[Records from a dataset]
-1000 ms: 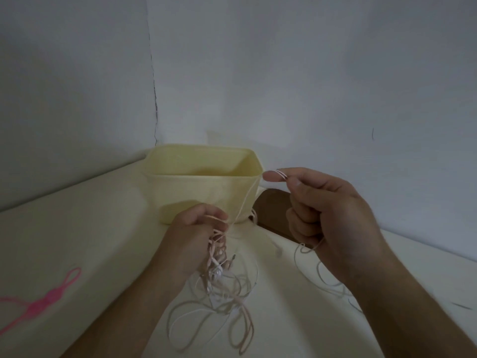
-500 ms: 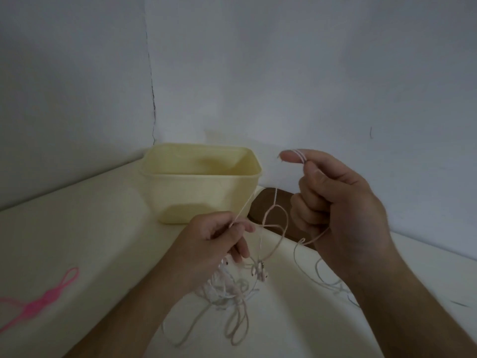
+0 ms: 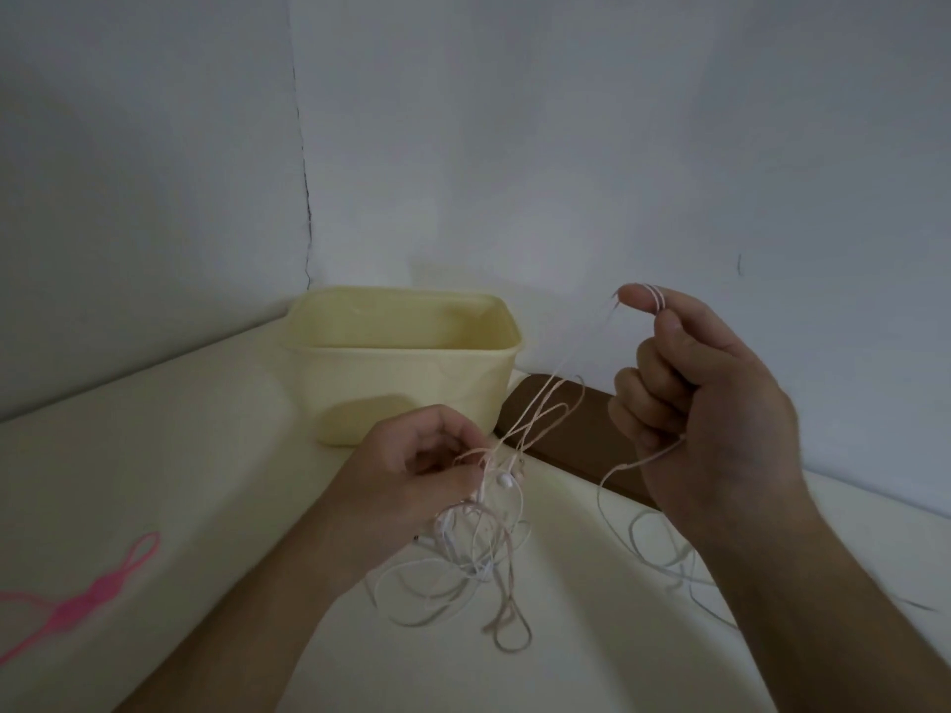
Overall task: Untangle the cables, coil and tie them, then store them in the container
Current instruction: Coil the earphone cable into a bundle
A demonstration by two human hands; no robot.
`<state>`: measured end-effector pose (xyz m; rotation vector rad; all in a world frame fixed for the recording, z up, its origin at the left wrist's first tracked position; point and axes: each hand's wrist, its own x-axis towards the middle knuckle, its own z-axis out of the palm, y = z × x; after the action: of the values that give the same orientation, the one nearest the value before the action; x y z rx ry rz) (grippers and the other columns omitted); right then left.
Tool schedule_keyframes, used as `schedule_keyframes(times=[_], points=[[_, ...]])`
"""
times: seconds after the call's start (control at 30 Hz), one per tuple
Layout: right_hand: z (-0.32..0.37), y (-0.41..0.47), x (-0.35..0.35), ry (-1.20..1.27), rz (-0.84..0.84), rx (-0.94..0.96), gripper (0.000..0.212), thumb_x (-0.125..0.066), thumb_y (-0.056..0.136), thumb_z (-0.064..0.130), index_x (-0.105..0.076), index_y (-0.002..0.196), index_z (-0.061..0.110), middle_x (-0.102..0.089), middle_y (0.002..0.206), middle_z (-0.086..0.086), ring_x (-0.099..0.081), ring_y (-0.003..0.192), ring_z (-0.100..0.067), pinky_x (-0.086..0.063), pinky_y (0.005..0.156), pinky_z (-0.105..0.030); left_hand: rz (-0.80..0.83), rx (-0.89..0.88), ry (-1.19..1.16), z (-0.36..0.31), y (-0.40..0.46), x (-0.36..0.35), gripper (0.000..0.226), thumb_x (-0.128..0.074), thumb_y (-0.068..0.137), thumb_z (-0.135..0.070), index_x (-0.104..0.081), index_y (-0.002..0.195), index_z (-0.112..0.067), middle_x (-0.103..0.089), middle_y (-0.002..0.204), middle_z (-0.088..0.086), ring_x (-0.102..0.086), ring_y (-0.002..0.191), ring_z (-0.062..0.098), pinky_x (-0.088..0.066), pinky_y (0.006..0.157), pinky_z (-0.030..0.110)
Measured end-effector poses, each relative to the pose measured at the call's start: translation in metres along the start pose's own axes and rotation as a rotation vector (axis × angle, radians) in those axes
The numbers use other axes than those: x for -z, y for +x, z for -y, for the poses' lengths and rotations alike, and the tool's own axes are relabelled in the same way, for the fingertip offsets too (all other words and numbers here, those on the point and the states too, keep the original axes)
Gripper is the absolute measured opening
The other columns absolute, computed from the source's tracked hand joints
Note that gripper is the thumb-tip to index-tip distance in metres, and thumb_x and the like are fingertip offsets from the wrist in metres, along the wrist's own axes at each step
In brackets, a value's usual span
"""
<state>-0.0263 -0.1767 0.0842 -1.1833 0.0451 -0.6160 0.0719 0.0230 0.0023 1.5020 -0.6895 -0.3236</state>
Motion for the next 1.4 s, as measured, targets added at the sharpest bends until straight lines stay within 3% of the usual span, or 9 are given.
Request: schedule_keyframes(times=[0.2,0.37,0.57,0.87,1.03,1.17,1.23,1.3,1.4], points=[[0.003,0.002,0.002,0.023,-0.016,0.014,0.030,-0.046,0.110,0.011,-0.076,0.116,0.010,-0.011,0.063,0.000,-0.010,0.052,-0.015,-0.015,0.047,-0.028,-0.010,0.003,0.107,-0.002,0.000,0.000,0.024,-0.077,0.085,0.008,-0.074,0.092,-0.014,-0.075,0.088,0.011,-0.068,0.082,0.019,-0.054,0.075,0.026],[0.006,0.002,0.003,0.030,-0.017,0.018,0.029,-0.047,0.110,0.012,-0.075,0.114,0.011,-0.011,0.062,0.001,-0.010,0.052,-0.015,-0.013,0.049,-0.030,-0.114,0.026,0.199,0.005,0.004,-0.002,0.022,-0.072,0.095,-0.009,-0.076,0.081,-0.026,-0.075,0.076,0.002,-0.063,0.068,0.011,-0.047,0.064,0.023],[-0.001,0.002,0.001,-0.041,-0.031,-0.013,0.031,-0.045,0.111,0.010,-0.075,0.117,0.006,-0.011,0.064,-0.001,-0.009,0.053,-0.017,-0.010,0.052,-0.034,-0.065,0.138,-0.004,-0.002,0.008,-0.002,0.024,-0.058,0.094,-0.009,-0.080,0.088,-0.010,-0.070,0.076,0.013,-0.055,0.067,0.020,-0.034,0.058,0.031],[-0.006,0.009,0.012,-0.035,-0.224,-0.009,0.029,-0.045,0.111,0.010,-0.073,0.116,0.006,-0.015,0.065,0.000,-0.014,0.052,-0.015,-0.017,0.046,-0.028,0.034,0.184,-0.313,-0.002,0.004,0.004,0.043,-0.052,0.077,-0.017,-0.072,0.101,0.012,-0.062,0.076,0.019,-0.057,0.067,0.025,-0.043,0.063,0.036],[-0.003,0.009,0.011,0.016,-0.238,0.009,0.028,-0.046,0.111,0.010,-0.074,0.108,0.012,-0.013,0.065,-0.001,-0.013,0.053,-0.016,-0.015,0.048,-0.029,-0.010,0.165,-0.140,-0.004,0.001,0.002,0.025,-0.067,0.081,0.004,-0.080,0.101,-0.003,-0.074,0.091,0.017,-0.064,0.073,0.023,-0.047,0.076,0.042],[0.003,0.004,0.007,-0.003,-0.126,-0.015,0.028,-0.046,0.110,0.010,-0.074,0.108,0.010,-0.013,0.065,-0.001,-0.012,0.053,-0.016,-0.014,0.049,-0.031,-0.096,0.202,0.080,-0.006,-0.001,0.002,0.035,-0.061,0.090,0.007,-0.082,0.097,-0.019,-0.076,0.084,0.019,-0.072,0.076,0.026,-0.057,0.084,0.048],[0.004,0.002,0.004,-0.034,-0.044,-0.040,0.029,-0.045,0.110,0.010,-0.074,0.108,0.009,-0.012,0.064,-0.001,-0.010,0.054,-0.017,-0.011,0.051,-0.033,-0.142,0.218,0.123,-0.007,0.000,0.001,0.036,-0.059,0.088,0.004,-0.082,0.094,-0.023,-0.076,0.077,0.017,-0.069,0.072,0.028,-0.057,0.074,0.049],[0.005,-0.001,0.000,-0.054,0.039,-0.065,0.029,-0.046,0.110,0.009,-0.075,0.110,0.008,-0.013,0.062,0.000,-0.010,0.052,-0.016,-0.009,0.052,-0.034,-0.193,0.180,0.221,-0.004,0.000,-0.002,0.036,-0.059,0.089,0.000,-0.080,0.090,-0.029,-0.075,0.075,0.009,-0.059,0.060,0.023,-0.047,0.057,0.039],[0.006,-0.004,-0.006,-0.082,0.154,-0.102,0.029,-0.047,0.109,0.009,-0.076,0.113,0.006,-0.014,0.061,0.001,-0.011,0.049,-0.015,-0.009,0.051,-0.032,-0.299,-0.026,0.399,0.000,-0.002,-0.007,0.028,-0.065,0.093,-0.009,-0.078,0.088,-0.033,-0.071,0.082,-0.012,-0.057,0.058,0.000,-0.044,0.056,0.017]])
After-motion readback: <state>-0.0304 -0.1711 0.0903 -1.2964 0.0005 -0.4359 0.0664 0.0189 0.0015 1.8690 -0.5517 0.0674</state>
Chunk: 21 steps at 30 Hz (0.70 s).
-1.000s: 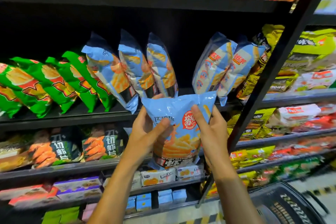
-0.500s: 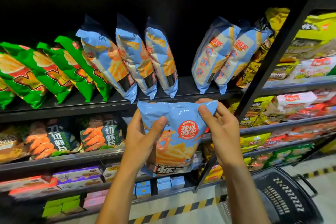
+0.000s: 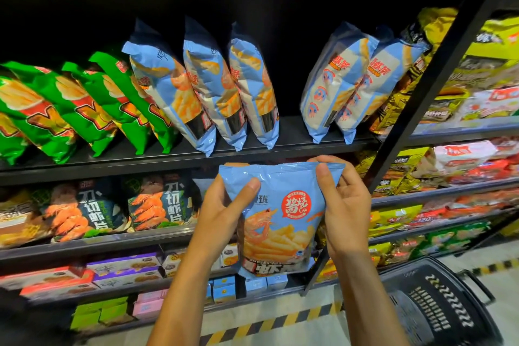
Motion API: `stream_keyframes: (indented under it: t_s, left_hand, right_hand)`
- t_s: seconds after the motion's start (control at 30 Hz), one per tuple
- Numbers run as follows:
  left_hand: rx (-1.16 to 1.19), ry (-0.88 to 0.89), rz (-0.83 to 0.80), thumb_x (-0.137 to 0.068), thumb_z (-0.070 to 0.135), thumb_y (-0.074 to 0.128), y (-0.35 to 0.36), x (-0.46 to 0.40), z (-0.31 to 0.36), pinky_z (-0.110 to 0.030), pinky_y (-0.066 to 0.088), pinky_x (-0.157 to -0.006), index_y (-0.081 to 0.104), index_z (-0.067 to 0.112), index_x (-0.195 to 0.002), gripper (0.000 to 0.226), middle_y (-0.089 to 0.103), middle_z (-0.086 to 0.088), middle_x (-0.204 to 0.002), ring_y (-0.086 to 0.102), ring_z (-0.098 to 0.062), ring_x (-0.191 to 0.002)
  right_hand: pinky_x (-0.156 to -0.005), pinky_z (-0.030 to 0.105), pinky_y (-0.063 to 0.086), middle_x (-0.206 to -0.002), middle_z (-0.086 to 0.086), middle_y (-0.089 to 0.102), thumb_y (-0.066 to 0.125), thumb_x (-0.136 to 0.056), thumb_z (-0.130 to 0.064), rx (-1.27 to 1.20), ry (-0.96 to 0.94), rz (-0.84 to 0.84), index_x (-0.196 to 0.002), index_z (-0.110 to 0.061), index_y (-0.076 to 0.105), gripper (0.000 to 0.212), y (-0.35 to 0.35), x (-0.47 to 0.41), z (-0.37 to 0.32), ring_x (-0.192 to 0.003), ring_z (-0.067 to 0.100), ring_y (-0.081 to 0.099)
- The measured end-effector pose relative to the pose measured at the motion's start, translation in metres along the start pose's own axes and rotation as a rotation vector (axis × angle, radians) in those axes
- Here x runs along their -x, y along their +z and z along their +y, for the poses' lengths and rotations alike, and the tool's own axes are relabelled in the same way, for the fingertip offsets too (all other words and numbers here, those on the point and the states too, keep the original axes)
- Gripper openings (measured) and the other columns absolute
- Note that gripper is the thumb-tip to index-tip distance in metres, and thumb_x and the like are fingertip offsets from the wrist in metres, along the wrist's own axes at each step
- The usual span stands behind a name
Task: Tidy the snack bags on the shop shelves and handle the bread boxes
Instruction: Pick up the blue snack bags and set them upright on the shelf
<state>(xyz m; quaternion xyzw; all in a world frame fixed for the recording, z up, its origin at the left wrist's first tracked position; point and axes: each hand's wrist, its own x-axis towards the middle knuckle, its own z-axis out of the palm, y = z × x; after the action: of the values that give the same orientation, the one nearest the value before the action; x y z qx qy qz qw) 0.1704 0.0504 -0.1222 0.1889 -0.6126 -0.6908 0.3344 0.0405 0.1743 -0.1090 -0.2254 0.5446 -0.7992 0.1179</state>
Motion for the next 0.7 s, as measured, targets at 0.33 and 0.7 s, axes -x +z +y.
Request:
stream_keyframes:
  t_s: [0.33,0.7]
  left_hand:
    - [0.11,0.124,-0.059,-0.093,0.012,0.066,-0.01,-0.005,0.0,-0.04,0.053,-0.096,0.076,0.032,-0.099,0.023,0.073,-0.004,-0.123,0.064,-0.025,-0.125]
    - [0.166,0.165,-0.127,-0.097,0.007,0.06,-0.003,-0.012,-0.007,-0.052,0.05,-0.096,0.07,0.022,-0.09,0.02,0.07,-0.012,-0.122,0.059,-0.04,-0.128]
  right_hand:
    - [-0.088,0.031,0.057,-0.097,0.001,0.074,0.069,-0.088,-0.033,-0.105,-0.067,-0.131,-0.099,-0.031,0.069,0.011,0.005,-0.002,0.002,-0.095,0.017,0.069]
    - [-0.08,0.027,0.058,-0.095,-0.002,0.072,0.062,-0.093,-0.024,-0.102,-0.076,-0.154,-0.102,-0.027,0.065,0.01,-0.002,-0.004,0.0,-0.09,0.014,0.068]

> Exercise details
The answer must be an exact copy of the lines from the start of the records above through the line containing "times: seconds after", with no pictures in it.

> Answer area
-1000 ms: 
-500 ms: 
+0 ms: 
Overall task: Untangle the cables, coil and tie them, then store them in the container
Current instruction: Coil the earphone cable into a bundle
A demonstration by two human hands; no robot.
`<state>`: measured end-effector pose (xyz m; rotation vector rad; all in a world frame fixed for the recording, z up, its origin at the left wrist's first tracked position; point and axes: each hand's wrist, its own x-axis towards the middle knuckle, its own z-axis out of the palm, y = z × x; after the action: of the values that give the same orientation, the one nearest the value before the action; x y z rx ry rz) (grippers and the other columns omitted); right then left.
Tool schedule_keyframes, used as `schedule_keyframes(times=[_], points=[[_, ...]])`
"""
times: seconds after the call's start (control at 30 Hz), one per tuple

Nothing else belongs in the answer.